TASK GOAL: Skipping any pictures, give all of the records below again exactly.

____

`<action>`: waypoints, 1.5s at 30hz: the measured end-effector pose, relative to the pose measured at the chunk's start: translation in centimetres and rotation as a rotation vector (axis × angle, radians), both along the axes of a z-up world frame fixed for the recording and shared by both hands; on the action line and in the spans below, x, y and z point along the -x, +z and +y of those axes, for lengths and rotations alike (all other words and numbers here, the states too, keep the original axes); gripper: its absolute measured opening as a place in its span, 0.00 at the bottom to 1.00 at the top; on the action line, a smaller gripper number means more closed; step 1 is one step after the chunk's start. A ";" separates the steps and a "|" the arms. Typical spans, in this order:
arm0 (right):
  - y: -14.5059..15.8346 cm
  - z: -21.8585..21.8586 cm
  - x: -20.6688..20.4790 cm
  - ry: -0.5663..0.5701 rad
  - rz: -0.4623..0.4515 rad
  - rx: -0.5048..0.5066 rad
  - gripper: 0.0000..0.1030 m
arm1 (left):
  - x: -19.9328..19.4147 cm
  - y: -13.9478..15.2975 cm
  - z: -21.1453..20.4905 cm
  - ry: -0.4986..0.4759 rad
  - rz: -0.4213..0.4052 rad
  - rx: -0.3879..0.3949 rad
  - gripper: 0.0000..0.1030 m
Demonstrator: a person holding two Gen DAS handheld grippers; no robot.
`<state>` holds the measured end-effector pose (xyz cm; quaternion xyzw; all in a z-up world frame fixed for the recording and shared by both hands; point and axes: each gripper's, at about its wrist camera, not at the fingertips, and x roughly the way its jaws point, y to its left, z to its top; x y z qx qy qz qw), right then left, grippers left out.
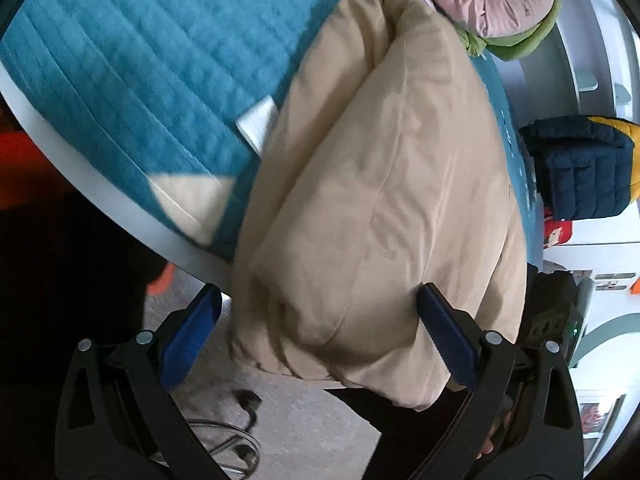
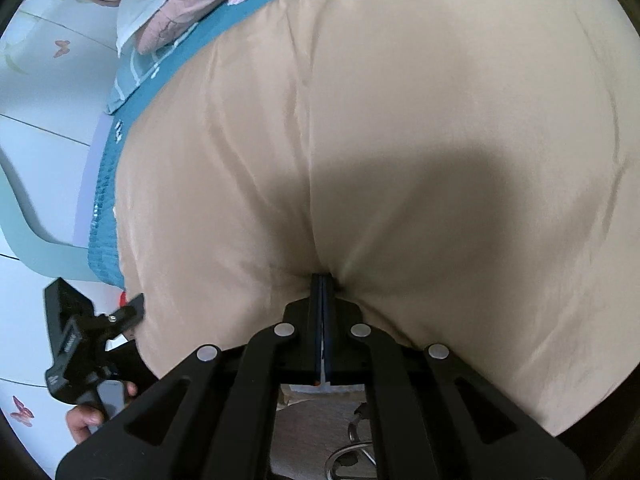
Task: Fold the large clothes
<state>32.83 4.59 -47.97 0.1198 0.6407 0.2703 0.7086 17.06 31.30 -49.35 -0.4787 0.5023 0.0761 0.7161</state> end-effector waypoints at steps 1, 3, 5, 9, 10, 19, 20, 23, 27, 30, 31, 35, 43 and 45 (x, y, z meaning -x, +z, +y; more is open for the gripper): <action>0.3 -0.2 0.2 -0.003 -0.003 -0.012 0.02 | -0.1 -0.1 -0.1 0.002 -0.003 0.004 0.94; 1.0 -0.6 1.1 -0.008 -0.015 -0.037 0.03 | -0.1 0.3 -0.2 0.002 -0.024 -0.009 0.87; 1.6 -0.4 1.6 0.005 -0.033 -0.038 0.04 | -0.2 1.3 -0.5 -0.027 -0.053 -0.039 0.74; 3.0 -0.6 3.4 0.031 -0.128 -0.028 0.09 | -0.3 4.0 -1.3 -0.079 -0.116 -0.109 0.45; 3.6 -0.5 3.9 0.044 -0.168 -0.020 0.11 | -0.3 4.5 -1.4 -0.086 -0.124 -0.125 0.41; 8.9 2.9 10.0 0.260 -0.584 0.012 0.60 | -0.6 10.2 -1.9 -0.118 -0.251 -0.087 0.34; 9.1 3.1 10.8 0.296 -0.606 -0.002 0.60 | -0.7 10.7 -2.0 -0.125 -0.259 -0.080 0.34; 9.2 5.9 12.3 0.362 -0.679 -0.002 0.65 | -1.2 12.0 -2.9 -0.151 -0.272 -0.079 0.34; 8.4 8.0 13.6 0.403 -0.766 0.035 0.66 | -2.6 12.9 -3.7 -0.178 -0.275 -0.067 0.34; 8.0 8.8 13.5 0.376 -0.829 0.064 0.66 | -3.0 13.4 -4.1 -0.197 -0.278 -0.068 0.34; 8.0 9.2 13.2 0.358 -0.839 0.070 0.66 | -3.2 13.5 -4.2 -0.202 -0.280 -0.066 0.34; 7.9 9.9 11.8 0.314 -0.859 0.066 0.54 | -3.9 13.8 -4.8 -0.222 -0.276 -0.071 0.34; 9.9 7.2 9.1 0.186 -0.774 -0.007 0.15 | -5.7 16.0 -7.0 -0.267 -0.340 -0.055 0.41; 10.7 5.6 8.3 0.126 -0.747 -0.053 0.15 | -5.9 17.6 -8.0 -0.301 -0.404 -0.032 0.45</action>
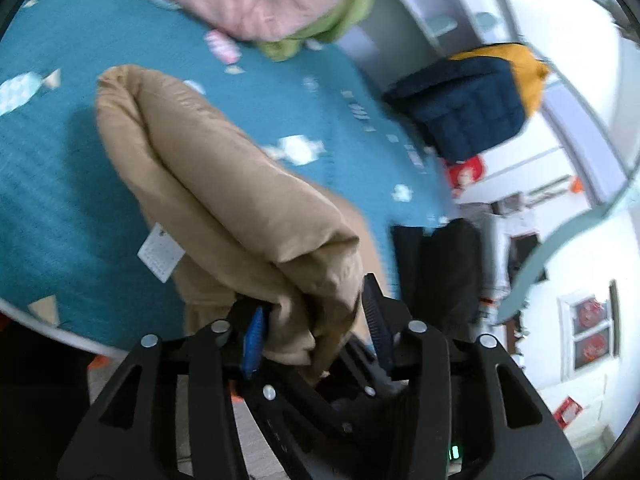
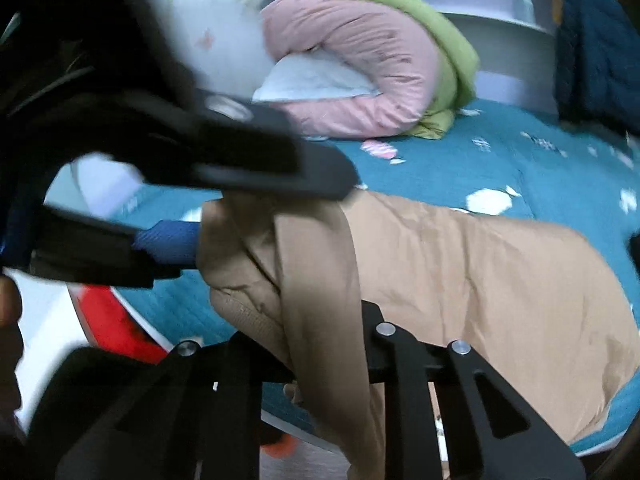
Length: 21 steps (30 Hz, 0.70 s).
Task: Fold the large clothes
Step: 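Grasp the folded jacket with the right tool and lift it while the left tool holds the bundle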
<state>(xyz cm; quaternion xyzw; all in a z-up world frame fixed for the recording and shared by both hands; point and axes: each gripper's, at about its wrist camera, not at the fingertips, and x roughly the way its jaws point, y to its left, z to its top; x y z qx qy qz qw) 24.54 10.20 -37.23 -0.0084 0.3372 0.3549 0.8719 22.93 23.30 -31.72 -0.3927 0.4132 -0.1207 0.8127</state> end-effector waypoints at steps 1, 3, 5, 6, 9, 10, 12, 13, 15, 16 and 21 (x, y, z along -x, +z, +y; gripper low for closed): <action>0.5 -1.0 -0.5 -0.021 0.018 -0.038 0.15 | 0.1 0.7 -0.4 -0.018 -0.030 0.007 0.48; 1.3 -3.5 -1.5 -0.079 0.082 -0.121 0.15 | 0.3 2.7 -1.2 -0.044 -0.112 0.023 0.53; 1.2 -6.0 -2.8 -0.141 0.165 -0.206 0.15 | 0.8 4.5 -1.7 -0.052 -0.189 0.025 0.57; 1.0 -7.7 -3.5 -0.184 0.209 -0.251 0.15 | 0.9 5.2 -1.9 -0.054 -0.219 0.025 0.60; 0.4 -12.4 -5.1 -0.296 0.314 -0.370 0.15 | 1.0 6.4 -2.3 -0.020 -0.258 -0.034 0.75; 0.1 -14.0 -5.4 -0.339 0.343 -0.408 0.15 | 0.5 6.1 -2.6 -0.005 -0.225 -0.102 0.77; -0.2 -16.6 -5.4 -0.404 0.382 -0.460 0.15 | -0.7 4.2 -3.1 0.016 -0.131 -0.211 0.77; -0.7 -18.1 -5.4 -0.445 0.406 -0.490 0.16 | -1.2 3.2 -3.3 0.010 -0.098 -0.226 0.77; -1.8 -20.5 -5.2 -0.513 0.464 -0.545 0.16 | -3.0 -0.3 -4.3 -0.012 -0.003 -0.222 0.77; -2.4 -21.3 -5.3 -0.541 0.493 -0.566 0.18 | -3.6 -1.9 -4.7 -0.026 0.038 -0.219 0.77; -6.3 -25.1 -5.9 -0.690 0.645 -0.606 0.29 | -6.9 -9.5 -9.1 -0.128 0.220 -0.254 0.77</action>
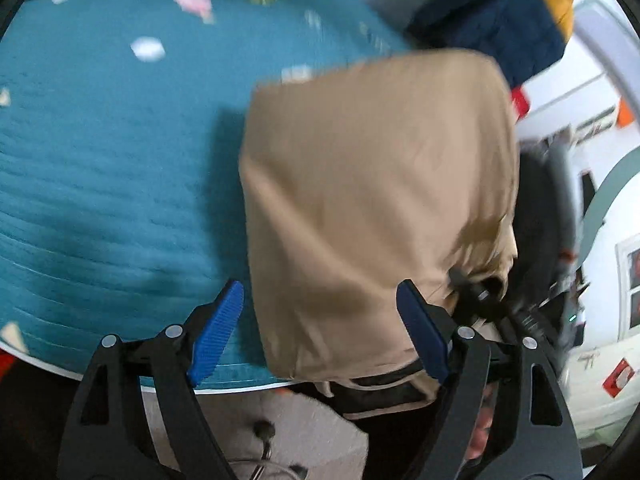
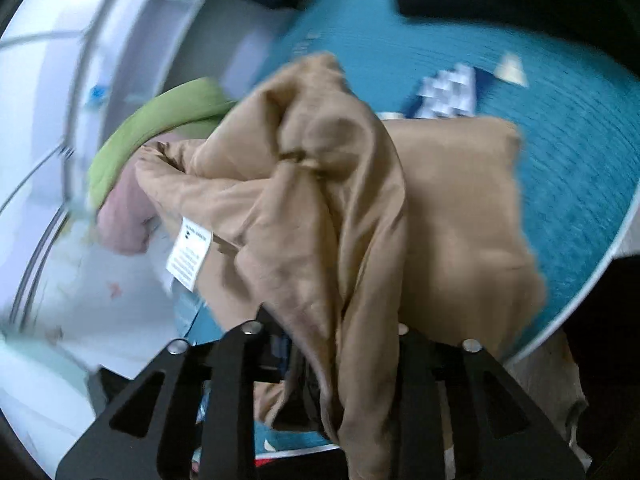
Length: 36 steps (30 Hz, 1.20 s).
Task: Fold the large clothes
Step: 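Grasp the folded jacket with the right tool and lift it while the left tool holds the bundle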
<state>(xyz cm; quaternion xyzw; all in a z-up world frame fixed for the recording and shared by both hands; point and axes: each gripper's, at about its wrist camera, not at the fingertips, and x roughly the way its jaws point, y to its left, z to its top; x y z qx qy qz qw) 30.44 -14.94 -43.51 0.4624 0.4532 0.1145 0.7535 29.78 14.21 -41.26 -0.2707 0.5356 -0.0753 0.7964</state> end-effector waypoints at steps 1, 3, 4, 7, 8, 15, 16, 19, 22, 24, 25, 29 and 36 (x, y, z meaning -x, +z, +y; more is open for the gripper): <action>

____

THE ANSWER:
`<action>`: waypoints, 1.5s at 30hz: the measured end-effector pose, relative to the pose measured at the chunk's start: translation in centimetres and rotation as a rotation vector (axis × angle, radians), both along the axes of a z-up world frame fixed for the recording and shared by both hands; on the action line and in the spans below, x, y and z point along the -x, +z and +y of those axes, for lengths and rotations alike (all other words and numbers here, the states too, keep the original axes); gripper: its absolute measured opening as a place in its span, 0.00 at the bottom to 1.00 at the top; on the action line, a smaller gripper number means more closed; step 1 is one step after the chunk's start. A ";" separates the steps and a "|" the arms. Typical spans, in this order:
arm0 (right):
  - y: -14.5059..15.8346 cm
  - z: -21.8585..21.8586 cm
  - x: -20.6688..20.4790 cm
  - ry: -0.5663..0.5701 rad
  - rz: -0.4623..0.4515 rad
  - rx: -0.5048..0.5066 rad
  - gripper: 0.0000..0.1030 m
arm1 (left):
  - x: -19.9328..19.4147 cm
  - y: -13.9478..15.2975 cm
  - z: -21.1453..20.4905 cm
  - ry: -0.4986..0.4759 rad
  - rz: -0.4213..0.4052 rad
  - rx: -0.3879..0.3949 rad
  - gripper: 0.0000..0.1030 m
Demonstrator: a person holding two Gen DAS handheld grippers; no robot.
`<state>` holds the measured end-effector pose (xyz cm; quaternion xyzw; all in a z-up world frame fixed for the recording and shared by both hands; point and axes: each gripper's, at about its wrist camera, not at the fingertips, and x roughly the way its jaws point, y to its left, z to its top; x y z qx qy qz qw), right then left, grippers left out.
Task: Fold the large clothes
<state>32.83 4.59 -47.97 0.1198 0.6407 0.2703 0.7086 17.06 31.30 -49.35 -0.4787 0.5023 0.0761 0.7161</state> end-effector waypoints at steps 1, 3, 5, 9, 10, 19, 20, 23, 27, 30, 31, 35, 43 and 45 (x, y, z meaning -x, +z, +y; more is open for the gripper): <action>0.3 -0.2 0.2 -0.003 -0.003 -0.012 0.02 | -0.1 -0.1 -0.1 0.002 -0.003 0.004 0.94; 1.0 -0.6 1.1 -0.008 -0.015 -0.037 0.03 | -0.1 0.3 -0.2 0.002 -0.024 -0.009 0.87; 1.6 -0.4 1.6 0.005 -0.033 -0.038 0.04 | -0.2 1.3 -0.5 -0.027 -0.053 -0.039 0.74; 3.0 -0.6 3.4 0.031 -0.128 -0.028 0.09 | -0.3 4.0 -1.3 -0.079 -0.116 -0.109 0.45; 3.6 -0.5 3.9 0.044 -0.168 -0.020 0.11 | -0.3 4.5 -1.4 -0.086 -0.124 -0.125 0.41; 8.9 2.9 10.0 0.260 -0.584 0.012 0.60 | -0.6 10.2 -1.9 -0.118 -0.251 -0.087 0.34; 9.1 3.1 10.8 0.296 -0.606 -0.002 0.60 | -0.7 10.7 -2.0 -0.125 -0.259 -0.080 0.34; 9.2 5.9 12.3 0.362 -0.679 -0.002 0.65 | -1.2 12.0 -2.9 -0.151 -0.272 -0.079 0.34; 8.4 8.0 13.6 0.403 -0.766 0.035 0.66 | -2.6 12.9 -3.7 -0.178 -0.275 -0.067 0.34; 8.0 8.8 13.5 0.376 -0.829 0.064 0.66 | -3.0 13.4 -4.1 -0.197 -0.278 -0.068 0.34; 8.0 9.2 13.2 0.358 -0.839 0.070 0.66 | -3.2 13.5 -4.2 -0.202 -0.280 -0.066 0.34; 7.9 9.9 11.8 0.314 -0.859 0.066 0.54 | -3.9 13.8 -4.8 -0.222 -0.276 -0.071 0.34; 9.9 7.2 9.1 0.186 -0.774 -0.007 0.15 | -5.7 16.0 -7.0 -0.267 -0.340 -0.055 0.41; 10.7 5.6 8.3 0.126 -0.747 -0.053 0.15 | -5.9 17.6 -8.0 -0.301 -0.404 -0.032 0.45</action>
Length: 21 steps (30 Hz, 0.70 s).
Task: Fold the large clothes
Step: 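Grasp the folded jacket with the right tool and lift it while the left tool holds the bundle
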<state>(xyz cm; quaternion xyzw; all in a z-up world frame fixed for the recording and shared by both hands; point and axes: each gripper's, at about its wrist camera, not at the fingertips, and x roughly the way its jaws point, y to its left, z to its top; x y z qx qy qz qw) 24.54 10.20 -37.23 -0.0084 0.3372 0.3549 0.8719 22.93 23.30 -31.72 -0.3927 0.4132 -0.1207 0.8127</state> end-effector waypoints at steps 1, 3, 5, 6, 9, 10, 12, 13, 15, 16 and 21 (x, y, z along -x, +z, +y; gripper low for closed): <action>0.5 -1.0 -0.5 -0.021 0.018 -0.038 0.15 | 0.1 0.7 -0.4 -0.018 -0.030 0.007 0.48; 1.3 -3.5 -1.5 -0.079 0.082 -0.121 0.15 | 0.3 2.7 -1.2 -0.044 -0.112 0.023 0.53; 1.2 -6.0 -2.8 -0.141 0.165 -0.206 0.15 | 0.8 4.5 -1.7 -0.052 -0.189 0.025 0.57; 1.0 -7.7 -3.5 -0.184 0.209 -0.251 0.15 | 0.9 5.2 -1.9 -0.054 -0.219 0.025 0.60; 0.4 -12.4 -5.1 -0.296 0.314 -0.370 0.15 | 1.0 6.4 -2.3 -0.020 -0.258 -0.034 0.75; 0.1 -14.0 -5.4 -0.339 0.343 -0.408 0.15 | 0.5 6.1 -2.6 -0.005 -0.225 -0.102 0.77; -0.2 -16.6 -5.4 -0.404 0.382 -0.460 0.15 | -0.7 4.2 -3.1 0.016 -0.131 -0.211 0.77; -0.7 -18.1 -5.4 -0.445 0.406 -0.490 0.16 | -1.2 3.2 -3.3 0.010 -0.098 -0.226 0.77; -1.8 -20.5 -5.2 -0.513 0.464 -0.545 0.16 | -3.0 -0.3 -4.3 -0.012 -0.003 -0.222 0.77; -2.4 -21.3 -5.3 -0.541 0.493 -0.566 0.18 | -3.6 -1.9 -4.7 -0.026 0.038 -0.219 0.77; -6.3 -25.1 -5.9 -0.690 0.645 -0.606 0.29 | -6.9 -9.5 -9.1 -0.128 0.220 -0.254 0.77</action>
Length: 36 steps (30 Hz, 1.20 s).
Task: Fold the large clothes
Step: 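Grasp the folded jacket with the right tool and lift it while the left tool holds the bundle
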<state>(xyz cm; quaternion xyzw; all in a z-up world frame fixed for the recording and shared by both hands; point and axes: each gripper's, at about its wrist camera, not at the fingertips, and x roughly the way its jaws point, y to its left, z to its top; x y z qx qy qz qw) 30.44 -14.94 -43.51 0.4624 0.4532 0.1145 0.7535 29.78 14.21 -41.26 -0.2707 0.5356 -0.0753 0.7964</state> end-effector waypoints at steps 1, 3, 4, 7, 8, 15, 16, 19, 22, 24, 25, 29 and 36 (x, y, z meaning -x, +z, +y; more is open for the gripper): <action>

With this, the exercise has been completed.